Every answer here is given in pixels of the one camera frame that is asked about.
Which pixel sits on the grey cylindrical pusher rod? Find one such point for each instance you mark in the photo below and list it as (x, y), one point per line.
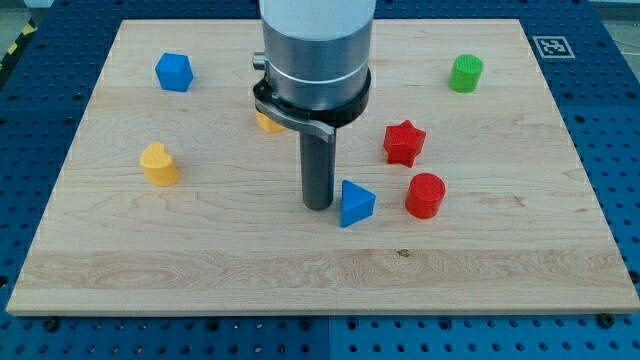
(317, 171)

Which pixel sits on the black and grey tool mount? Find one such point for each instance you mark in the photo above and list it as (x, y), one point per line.
(319, 123)

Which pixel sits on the blue triangle block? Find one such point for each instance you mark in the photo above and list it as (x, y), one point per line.
(357, 203)

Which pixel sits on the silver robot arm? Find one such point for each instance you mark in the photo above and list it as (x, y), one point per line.
(316, 79)

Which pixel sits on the yellow block behind arm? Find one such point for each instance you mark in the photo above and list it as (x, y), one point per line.
(268, 125)

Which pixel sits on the red star block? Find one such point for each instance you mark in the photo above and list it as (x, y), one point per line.
(403, 143)

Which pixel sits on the red cylinder block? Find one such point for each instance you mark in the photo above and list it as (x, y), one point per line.
(425, 194)

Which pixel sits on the wooden board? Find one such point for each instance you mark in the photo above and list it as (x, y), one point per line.
(519, 231)

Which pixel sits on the green cylinder block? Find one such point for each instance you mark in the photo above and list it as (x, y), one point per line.
(465, 73)

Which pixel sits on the blue hexagon block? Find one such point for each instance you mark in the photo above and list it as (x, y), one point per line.
(174, 72)

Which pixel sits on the yellow heart block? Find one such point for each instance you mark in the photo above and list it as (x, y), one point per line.
(158, 166)

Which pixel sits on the white fiducial marker tag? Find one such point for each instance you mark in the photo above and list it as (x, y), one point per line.
(553, 47)

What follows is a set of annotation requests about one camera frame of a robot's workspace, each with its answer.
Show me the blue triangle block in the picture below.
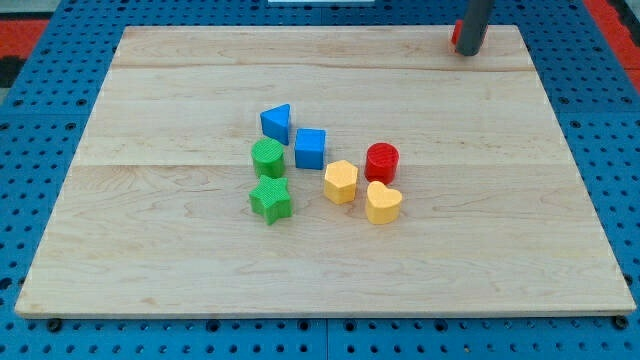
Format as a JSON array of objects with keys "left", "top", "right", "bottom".
[{"left": 260, "top": 104, "right": 290, "bottom": 146}]

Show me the yellow hexagon block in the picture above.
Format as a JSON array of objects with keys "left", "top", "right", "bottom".
[{"left": 324, "top": 160, "right": 358, "bottom": 205}]

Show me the blue cube block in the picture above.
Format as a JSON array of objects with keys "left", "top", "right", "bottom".
[{"left": 294, "top": 128, "right": 326, "bottom": 170}]

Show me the green star block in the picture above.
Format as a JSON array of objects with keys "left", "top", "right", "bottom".
[{"left": 249, "top": 175, "right": 293, "bottom": 225}]

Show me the green cylinder block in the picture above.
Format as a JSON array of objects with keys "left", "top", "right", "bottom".
[{"left": 251, "top": 138, "right": 285, "bottom": 178}]

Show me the red cylinder block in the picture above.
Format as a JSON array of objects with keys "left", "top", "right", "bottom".
[{"left": 365, "top": 142, "right": 399, "bottom": 185}]

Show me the yellow heart block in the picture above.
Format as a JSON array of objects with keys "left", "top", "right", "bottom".
[{"left": 365, "top": 181, "right": 403, "bottom": 225}]

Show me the wooden board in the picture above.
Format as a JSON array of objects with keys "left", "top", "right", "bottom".
[{"left": 15, "top": 25, "right": 636, "bottom": 319}]

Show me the red block behind stick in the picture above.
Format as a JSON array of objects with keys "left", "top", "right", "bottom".
[{"left": 451, "top": 19, "right": 488, "bottom": 48}]

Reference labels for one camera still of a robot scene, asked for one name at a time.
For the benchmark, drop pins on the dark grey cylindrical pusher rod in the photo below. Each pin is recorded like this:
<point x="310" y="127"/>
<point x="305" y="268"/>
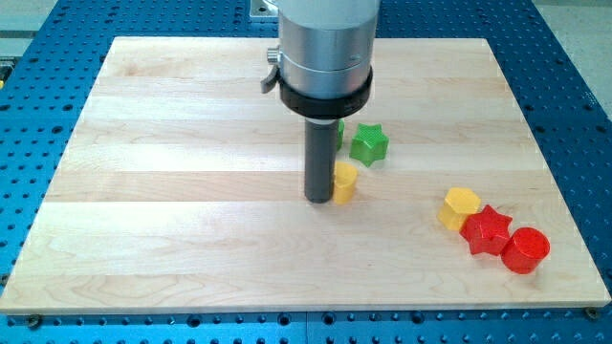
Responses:
<point x="321" y="141"/>

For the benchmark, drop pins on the black pusher mounting collar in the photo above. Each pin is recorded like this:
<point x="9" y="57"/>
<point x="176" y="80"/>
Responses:
<point x="325" y="109"/>

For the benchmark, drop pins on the yellow heart block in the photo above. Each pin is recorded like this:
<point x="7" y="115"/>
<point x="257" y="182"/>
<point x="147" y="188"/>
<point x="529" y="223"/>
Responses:
<point x="345" y="180"/>

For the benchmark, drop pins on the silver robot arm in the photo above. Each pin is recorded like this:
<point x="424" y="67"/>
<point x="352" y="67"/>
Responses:
<point x="322" y="67"/>

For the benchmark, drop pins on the yellow hexagon block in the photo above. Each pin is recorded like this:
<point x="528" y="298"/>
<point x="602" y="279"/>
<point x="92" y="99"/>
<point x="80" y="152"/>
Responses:
<point x="459" y="203"/>

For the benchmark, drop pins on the green block behind rod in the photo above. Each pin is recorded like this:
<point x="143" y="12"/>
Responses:
<point x="340" y="134"/>

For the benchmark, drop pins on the green star block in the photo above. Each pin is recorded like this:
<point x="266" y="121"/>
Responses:
<point x="369" y="144"/>

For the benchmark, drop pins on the light wooden board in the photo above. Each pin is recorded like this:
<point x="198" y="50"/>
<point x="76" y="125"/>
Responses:
<point x="181" y="190"/>

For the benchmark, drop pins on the red star block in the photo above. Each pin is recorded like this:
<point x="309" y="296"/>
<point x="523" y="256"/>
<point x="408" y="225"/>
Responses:
<point x="487" y="231"/>

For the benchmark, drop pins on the red cylinder block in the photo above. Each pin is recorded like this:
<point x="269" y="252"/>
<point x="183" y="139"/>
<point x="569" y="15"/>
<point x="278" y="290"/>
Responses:
<point x="525" y="250"/>

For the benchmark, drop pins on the blue perforated table plate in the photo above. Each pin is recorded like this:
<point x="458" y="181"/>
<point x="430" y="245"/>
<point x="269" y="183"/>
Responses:
<point x="49" y="85"/>

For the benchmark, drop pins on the silver metal base bracket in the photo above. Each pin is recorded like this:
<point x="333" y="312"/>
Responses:
<point x="263" y="10"/>

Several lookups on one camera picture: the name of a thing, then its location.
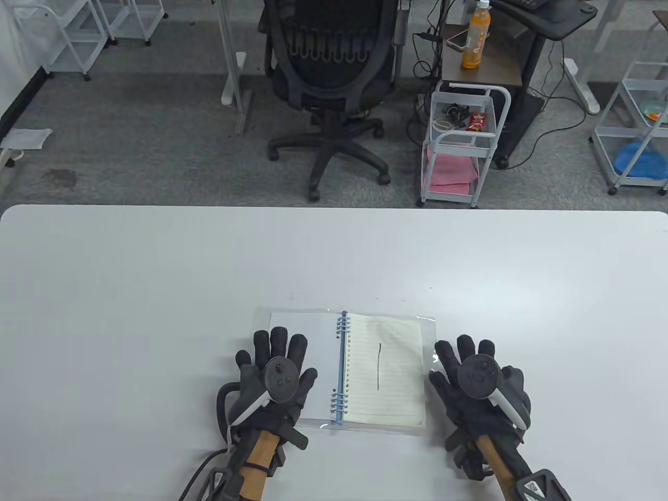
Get person's left hand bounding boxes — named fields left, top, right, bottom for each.
left=217, top=326, right=319, bottom=449

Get person's right hand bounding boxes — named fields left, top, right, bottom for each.
left=428, top=334, right=533, bottom=452

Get blue spiral lined notebook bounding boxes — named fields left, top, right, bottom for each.
left=254, top=308, right=438, bottom=433

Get person's left forearm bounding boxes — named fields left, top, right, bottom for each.
left=237, top=429, right=282, bottom=501

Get person's right forearm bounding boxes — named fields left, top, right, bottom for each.
left=476, top=436, right=522, bottom=501

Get grey white handheld controller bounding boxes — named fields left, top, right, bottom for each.
left=228, top=355, right=302, bottom=424
left=458, top=354, right=528, bottom=430

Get pink cloth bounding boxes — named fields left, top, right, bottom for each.
left=425, top=146, right=480, bottom=187

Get small white rolling cart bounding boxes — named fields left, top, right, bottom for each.
left=420, top=82, right=512, bottom=209

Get black computer tower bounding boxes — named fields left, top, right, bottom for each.
left=496, top=91, right=546, bottom=170

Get blue cloth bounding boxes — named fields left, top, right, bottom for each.
left=613, top=138, right=668, bottom=178

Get black mesh office chair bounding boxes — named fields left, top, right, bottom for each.
left=259, top=0, right=402, bottom=203

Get white desk leg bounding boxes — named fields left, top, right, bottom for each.
left=217, top=0, right=254, bottom=136
left=564, top=0, right=624, bottom=114

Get brown side table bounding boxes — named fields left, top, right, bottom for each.
left=441, top=21, right=546, bottom=89

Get orange drink bottle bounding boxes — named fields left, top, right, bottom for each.
left=461, top=0, right=492, bottom=69

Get white cloth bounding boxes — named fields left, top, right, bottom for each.
left=0, top=128, right=54, bottom=151

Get black desk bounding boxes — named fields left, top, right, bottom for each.
left=491, top=0, right=598, bottom=40

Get black glove cable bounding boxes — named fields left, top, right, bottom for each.
left=177, top=449, right=230, bottom=501

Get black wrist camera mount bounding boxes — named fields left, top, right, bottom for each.
left=204, top=451, right=246, bottom=501
left=514, top=469, right=572, bottom=501

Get tangled thin cables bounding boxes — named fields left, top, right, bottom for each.
left=432, top=103, right=470, bottom=131

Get black power cable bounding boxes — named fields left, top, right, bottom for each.
left=501, top=39, right=588, bottom=170

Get white wire cart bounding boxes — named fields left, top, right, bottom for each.
left=590, top=10, right=668, bottom=196

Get black floor cable bundle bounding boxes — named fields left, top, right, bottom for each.
left=406, top=0, right=452, bottom=149

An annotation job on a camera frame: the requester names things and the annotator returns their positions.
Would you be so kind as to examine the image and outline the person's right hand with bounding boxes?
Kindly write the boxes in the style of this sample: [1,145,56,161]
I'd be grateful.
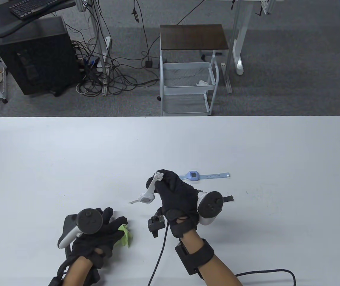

* * * * * * *

◆ Task description:
Give back, unchanged, the run of lines in the listing above that begins at the line containing "For the benchmark, drop pins on the green star" and ends at the line containing "For the benchmark, drop pins on the red cylinder", both included.

◆ Expected answer:
For the benchmark, drop pins on the green star block in the photo above. Each pin is recorded like this:
<point x="266" y="121"/>
Responses:
<point x="369" y="144"/>

For the benchmark, drop pins on the light wooden board in the photo above. Each pin is recorded like this:
<point x="198" y="50"/>
<point x="76" y="125"/>
Responses:
<point x="181" y="190"/>

For the benchmark, drop pins on the red star block in the photo above. Each pin is recorded like this:
<point x="309" y="296"/>
<point x="523" y="256"/>
<point x="408" y="225"/>
Responses:
<point x="487" y="231"/>

For the benchmark, drop pins on the red cylinder block in the photo above. Each pin is recorded like this:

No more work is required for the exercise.